How to complete this task - Please keep to the lines below from the one with "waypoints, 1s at" through the one with "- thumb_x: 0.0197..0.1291", and restate them word for word, ends included.

[Opening Entries provided section]

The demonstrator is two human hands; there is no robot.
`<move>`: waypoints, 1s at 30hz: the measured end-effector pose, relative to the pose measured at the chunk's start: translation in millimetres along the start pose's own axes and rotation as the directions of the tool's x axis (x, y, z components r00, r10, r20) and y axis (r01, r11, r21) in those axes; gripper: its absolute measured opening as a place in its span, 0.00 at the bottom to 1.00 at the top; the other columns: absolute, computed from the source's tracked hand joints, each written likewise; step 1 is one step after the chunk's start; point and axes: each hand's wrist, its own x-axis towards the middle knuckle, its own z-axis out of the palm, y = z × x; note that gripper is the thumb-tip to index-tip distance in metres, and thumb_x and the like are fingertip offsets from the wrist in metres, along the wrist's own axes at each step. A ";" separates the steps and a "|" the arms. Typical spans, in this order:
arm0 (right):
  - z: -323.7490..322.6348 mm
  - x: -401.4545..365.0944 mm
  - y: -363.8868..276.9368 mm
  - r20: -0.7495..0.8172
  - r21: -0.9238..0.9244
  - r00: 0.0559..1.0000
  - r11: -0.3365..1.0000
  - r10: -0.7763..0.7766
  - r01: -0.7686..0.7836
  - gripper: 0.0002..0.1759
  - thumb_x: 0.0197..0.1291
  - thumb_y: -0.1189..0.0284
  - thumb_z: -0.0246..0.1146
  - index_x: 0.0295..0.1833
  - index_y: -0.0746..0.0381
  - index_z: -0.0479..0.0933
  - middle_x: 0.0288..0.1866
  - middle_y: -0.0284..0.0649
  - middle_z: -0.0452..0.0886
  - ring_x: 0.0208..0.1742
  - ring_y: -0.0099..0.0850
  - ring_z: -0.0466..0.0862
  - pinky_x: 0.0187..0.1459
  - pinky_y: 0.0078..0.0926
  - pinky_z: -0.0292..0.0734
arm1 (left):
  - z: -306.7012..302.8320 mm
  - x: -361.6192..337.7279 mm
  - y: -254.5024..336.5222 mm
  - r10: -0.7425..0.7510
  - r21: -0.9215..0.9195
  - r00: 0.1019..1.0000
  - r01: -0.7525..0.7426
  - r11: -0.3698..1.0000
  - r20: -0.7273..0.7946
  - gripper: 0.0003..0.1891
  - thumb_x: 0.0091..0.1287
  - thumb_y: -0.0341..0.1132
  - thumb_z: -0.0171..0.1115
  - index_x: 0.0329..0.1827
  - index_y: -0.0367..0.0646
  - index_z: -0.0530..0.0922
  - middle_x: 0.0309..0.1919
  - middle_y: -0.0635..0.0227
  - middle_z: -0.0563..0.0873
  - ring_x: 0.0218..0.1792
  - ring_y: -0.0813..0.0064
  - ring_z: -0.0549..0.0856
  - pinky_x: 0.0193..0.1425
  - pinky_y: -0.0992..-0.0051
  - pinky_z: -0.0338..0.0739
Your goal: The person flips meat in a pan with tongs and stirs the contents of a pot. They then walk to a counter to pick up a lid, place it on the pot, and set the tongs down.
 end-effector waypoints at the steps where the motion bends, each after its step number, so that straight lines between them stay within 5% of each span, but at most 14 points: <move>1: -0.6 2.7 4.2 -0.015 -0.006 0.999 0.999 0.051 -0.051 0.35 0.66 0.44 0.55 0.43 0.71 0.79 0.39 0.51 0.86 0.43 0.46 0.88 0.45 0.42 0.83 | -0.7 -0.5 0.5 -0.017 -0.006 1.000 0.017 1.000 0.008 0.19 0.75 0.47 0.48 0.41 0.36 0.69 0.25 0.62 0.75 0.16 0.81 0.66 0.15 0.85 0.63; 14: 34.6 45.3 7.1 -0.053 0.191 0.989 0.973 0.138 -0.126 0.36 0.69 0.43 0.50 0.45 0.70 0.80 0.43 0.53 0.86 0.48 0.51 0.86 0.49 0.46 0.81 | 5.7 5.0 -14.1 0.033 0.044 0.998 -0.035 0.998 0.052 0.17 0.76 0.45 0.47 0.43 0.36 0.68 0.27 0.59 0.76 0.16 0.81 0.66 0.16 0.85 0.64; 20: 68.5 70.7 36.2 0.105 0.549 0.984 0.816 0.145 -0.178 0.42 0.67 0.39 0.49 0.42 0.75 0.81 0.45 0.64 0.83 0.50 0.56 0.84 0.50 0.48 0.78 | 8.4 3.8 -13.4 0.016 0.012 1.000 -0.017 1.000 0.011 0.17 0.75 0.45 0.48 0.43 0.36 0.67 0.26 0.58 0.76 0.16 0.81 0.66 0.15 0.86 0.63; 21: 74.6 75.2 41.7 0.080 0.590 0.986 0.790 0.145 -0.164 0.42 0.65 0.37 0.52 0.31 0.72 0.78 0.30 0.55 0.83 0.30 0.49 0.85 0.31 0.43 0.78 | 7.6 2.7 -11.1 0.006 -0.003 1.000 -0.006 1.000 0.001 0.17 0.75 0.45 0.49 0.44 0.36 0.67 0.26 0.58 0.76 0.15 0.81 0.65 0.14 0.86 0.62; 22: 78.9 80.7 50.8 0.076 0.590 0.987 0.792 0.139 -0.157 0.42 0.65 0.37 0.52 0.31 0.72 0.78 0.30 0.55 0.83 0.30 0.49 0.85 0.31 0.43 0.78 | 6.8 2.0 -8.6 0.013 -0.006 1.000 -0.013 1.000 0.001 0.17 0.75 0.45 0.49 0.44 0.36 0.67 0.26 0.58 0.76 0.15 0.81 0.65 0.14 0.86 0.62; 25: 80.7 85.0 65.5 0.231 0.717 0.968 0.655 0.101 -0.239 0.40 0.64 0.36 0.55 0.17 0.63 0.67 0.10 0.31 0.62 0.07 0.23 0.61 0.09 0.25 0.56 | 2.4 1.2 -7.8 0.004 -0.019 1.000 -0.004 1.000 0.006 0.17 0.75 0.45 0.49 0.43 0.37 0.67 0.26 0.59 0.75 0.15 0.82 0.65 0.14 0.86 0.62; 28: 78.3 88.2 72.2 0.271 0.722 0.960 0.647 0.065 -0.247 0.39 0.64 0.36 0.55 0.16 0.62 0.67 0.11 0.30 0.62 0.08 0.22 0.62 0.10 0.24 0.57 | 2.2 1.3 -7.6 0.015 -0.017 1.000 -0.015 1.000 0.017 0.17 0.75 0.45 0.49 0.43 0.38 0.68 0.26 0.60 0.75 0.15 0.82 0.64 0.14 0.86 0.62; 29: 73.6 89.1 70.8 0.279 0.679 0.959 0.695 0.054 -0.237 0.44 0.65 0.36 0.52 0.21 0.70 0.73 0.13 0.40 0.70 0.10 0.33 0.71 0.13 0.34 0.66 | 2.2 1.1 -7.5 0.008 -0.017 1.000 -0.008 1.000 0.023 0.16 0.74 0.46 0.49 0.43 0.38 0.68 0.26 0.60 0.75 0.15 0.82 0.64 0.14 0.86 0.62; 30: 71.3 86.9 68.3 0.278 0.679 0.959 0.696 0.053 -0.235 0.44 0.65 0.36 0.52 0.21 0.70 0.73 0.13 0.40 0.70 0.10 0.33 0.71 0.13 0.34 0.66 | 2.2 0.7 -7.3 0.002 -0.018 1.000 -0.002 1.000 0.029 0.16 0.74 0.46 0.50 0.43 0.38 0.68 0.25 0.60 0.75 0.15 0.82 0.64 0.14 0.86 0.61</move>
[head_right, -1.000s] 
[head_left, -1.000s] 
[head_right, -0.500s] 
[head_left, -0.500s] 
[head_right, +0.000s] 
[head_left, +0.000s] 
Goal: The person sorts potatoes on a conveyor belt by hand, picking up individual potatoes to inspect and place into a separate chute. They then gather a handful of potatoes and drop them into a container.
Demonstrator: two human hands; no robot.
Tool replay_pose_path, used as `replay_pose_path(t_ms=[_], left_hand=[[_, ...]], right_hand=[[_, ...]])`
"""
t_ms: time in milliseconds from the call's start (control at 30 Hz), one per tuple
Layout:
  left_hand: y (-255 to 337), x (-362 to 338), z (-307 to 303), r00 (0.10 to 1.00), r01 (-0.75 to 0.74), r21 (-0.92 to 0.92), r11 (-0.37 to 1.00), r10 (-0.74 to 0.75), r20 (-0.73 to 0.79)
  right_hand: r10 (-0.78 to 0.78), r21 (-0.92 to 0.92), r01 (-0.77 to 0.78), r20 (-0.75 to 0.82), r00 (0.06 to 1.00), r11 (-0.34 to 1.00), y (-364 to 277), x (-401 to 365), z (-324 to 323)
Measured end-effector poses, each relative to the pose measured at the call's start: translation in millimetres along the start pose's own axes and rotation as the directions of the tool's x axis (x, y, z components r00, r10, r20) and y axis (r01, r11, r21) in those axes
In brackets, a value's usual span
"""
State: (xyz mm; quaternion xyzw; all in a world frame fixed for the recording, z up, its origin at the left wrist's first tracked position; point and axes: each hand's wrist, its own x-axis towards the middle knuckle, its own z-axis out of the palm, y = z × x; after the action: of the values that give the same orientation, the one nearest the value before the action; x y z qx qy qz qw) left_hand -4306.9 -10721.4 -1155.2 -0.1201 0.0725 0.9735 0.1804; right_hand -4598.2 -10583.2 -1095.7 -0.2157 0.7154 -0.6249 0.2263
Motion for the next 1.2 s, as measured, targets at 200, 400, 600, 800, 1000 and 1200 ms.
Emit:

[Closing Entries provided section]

Output for this exercise -
`<move>`: waypoints, 1s at 30hz: the measured end-effector pose, relative to the pose measured at the chunk's start: translation in millimetres along the start pose's own axes and rotation as the directions of the tool's x axis (x, y, z components r00, r10, r20) and y axis (r01, r11, r21) in those axes; gripper: its absolute measured opening as a place in its span, 0.00 at the bottom to 1.00 at the top; the other columns: absolute, computed from the source's tracked hand joints, each written likewise; step 1 is one step after the chunk's start; point and axes: each hand's wrist, its own x-axis towards the middle knuckle, its own z-axis out of the palm, y = z × x; note that gripper is the thumb-tip to index-tip distance in metres, and thumb_x and the like are fingertip offsets from the wrist in metres, along the wrist's own axes at each step. A ";" separates the steps and a "|" the arms. Typical spans, in this order:
arm0 (right):
  - z: -323.7490..322.6348 mm
  - x: -401.4545..365.0944 mm
  - y: -363.8868..276.9368 mm
  - r20: -0.7495..0.8172
  - r21: -0.9238..0.9244
  - r00: 0.0559..1.0000
  - r11: -0.3365..1.0000
  - r10: -0.7763..0.7766
  - r01: -0.7686..0.7836
  - gripper: 0.0002..0.1759
  - thumb_x: 0.0197..0.1291

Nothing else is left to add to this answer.